=== What to work on ===
Below you will find a set of lines. Repeat them all exactly.

=== Data below ===
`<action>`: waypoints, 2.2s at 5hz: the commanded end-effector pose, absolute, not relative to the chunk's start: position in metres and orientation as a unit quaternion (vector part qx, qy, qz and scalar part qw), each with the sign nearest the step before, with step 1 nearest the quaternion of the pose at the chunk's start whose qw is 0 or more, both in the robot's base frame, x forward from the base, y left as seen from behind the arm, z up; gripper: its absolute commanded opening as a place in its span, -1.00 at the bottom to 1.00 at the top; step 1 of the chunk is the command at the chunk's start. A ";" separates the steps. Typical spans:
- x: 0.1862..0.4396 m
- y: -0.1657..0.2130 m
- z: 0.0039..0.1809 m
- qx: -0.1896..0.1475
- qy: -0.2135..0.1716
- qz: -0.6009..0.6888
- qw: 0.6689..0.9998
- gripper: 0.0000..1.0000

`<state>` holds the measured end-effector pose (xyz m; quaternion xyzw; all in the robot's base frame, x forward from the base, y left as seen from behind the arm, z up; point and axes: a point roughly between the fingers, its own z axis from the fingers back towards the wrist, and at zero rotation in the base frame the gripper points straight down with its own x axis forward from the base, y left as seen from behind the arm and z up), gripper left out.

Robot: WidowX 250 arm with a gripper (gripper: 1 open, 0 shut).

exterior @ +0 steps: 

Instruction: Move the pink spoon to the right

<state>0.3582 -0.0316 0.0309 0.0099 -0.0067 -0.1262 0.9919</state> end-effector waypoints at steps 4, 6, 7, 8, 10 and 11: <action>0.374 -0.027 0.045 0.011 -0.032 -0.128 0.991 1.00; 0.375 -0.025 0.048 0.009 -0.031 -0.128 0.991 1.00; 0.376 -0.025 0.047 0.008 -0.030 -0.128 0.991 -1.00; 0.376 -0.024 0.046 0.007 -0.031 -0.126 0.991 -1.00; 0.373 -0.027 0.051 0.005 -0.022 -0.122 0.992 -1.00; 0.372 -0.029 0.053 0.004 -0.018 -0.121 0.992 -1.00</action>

=== Answer section ===
`<action>`: waypoints, 2.2s at 5hz: the commanded end-effector pose, absolute, not relative to the chunk's start: position in metres and orientation as a unit quaternion (vector part qx, qy, qz and scalar part qw), each with the sign nearest the step before, with step 1 nearest the quaternion of the pose at the chunk's start whose qw is 0 or more, both in the robot's base frame, x forward from the base, y left as seen from behind the arm, z up; gripper: its absolute commanded opening as a place in its span, -1.00 at the bottom to 1.00 at the top; step 1 of the chunk is the command at the chunk's start. A ";" separates the steps. Typical spans:
- x: 0.1862..0.4396 m
- y: -0.1657..0.2130 m
- z: 0.0039..0.1809 m
- qx: -0.1896..0.1475
- qy: -0.2135..0.1716
- qz: -0.6009..0.6888
- qw: 0.6689..0.9998
- gripper: 0.0000..1.0000

`<state>` holds the measured end-effector pose (xyz m; quaternion xyzw; all in the robot's base frame, x forward from the base, y left as seen from behind the arm, z up; point and axes: a point roughly between the fingers, its own z axis from the fingers back towards the wrist, and at zero rotation in the base frame the gripper points straight down with its own x axis forward from the base, y left as seen from behind the arm and z up), gripper left out.

Robot: WidowX 250 arm with a gripper (gripper: 1 open, 0 shut).

exterior @ +0 steps: 

Instruction: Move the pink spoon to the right

<state>0.3582 -0.0316 0.0309 0.0099 -0.0067 -0.1262 0.9919</state> end-effector waypoints at steps 4, 6, 7, 8, 10 and 11: <action>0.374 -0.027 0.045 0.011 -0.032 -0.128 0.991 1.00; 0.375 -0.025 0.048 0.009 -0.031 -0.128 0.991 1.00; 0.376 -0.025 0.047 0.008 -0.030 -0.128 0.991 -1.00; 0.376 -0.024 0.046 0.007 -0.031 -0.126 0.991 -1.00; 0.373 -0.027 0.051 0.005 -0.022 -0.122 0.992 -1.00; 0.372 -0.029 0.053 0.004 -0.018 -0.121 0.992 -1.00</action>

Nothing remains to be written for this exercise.